A direct comparison of (mSTM–sSTM)—(mUWP–sUWP) showed activation of the junction areas of the bilateral middle temporal and occipital region, which had a slightly inferior peak location compared with that during common activation. The pictures under the mSTM condition presented all the bodily motions involved in stone tool-making. By contrast, the pictures under the mUWP condition presented only the facial motion. A previous study reported that the occipitotemporal region was particularly sensitive to the perception of the human body (Astafiev et al. 2004). Thus, differential activation was induced by the perception of motion enacted by the whole human body. In contrast, observation of the pronunciation of a Uzbek word involved large activation clusters in the bilateral superior temporal gyrus. Because only the mUWP condition contained auditory information in the form of pronunciation of a Uzbek word, these activations were considered to reflect audiovisual speech perception (Murase et al. 2008).

5 Conclusion

The progress of imitation learning by repetitive observation was represented in a specific cortical region, and the represented region was dependent on the information that the subject focused on to learn, although a common mechanism representing the premotor and supplementary motor area and posterior part of the temporal region existed between both imitative learning tasks. That is, the subject had to focus on the internal model formulation of the observed action to imitate the stone tool-making procedure, and the imitative learning of observed action caused activity to decrease in the right cerebellum.

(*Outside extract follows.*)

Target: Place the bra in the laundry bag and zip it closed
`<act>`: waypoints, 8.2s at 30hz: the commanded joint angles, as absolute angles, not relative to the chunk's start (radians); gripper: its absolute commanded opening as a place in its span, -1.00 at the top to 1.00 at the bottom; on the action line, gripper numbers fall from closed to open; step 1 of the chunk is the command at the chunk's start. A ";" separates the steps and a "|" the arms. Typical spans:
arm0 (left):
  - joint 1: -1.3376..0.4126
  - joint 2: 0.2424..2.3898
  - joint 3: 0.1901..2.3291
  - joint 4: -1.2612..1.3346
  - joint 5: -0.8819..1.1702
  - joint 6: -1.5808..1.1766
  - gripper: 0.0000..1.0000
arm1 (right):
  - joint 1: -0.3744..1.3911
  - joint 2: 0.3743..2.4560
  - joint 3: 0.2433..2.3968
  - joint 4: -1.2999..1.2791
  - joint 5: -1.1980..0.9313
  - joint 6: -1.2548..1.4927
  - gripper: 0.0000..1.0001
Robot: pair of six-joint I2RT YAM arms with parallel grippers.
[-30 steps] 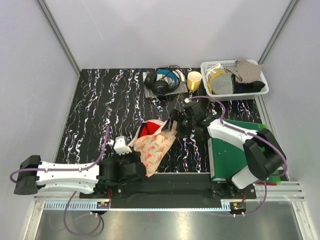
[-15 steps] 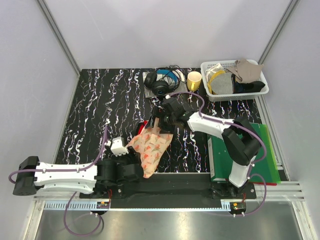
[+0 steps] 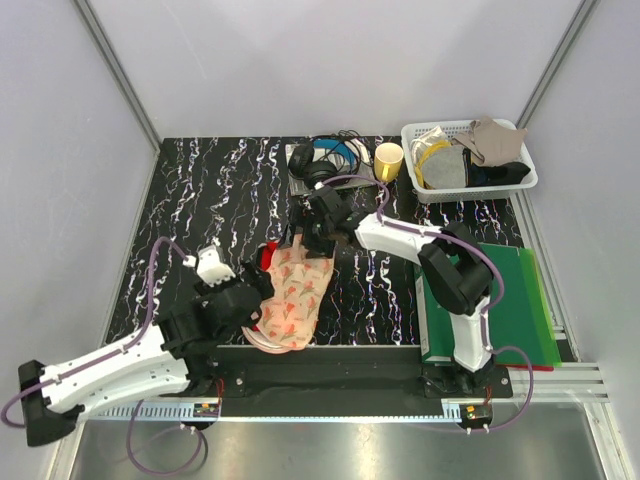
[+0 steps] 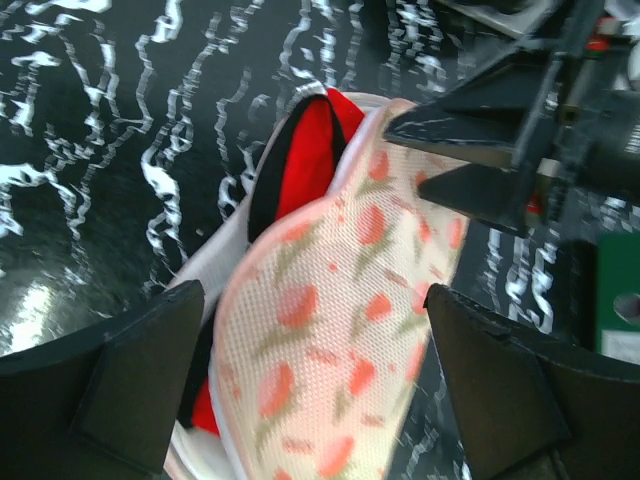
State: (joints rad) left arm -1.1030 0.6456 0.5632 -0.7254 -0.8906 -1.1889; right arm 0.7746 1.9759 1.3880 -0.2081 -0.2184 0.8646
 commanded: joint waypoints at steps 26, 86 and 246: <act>-0.491 0.884 0.529 -0.169 -0.124 -0.709 -0.68 | 0.758 1.609 1.195 -0.337 -0.127 0.689 -0.99; -0.468 0.882 0.574 -0.144 -0.212 -0.681 -0.43 | 0.713 1.617 1.276 -0.350 -0.273 0.532 -0.99; -0.463 1.281 0.686 -0.061 -0.066 -0.572 -0.04 | 0.758 1.203 0.566 -0.457 0.086 1.101 -0.88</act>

In contrast, the subject had to focus on the phonological components of the auditory information to imitate an unknown Uzbek word, and the imitative learning of the Uzbek word caused an activity decrease in the left superior temporal gyrus. These results support our hypothesis that the cortical region where imitative learning by repetitive observation of stone tool-making appears as a change in neural activity differs from that of word pronunciation. Our results demonstrate the cortical mechanisms of social learning behavior that were assumed to have been used in the prehistoric age.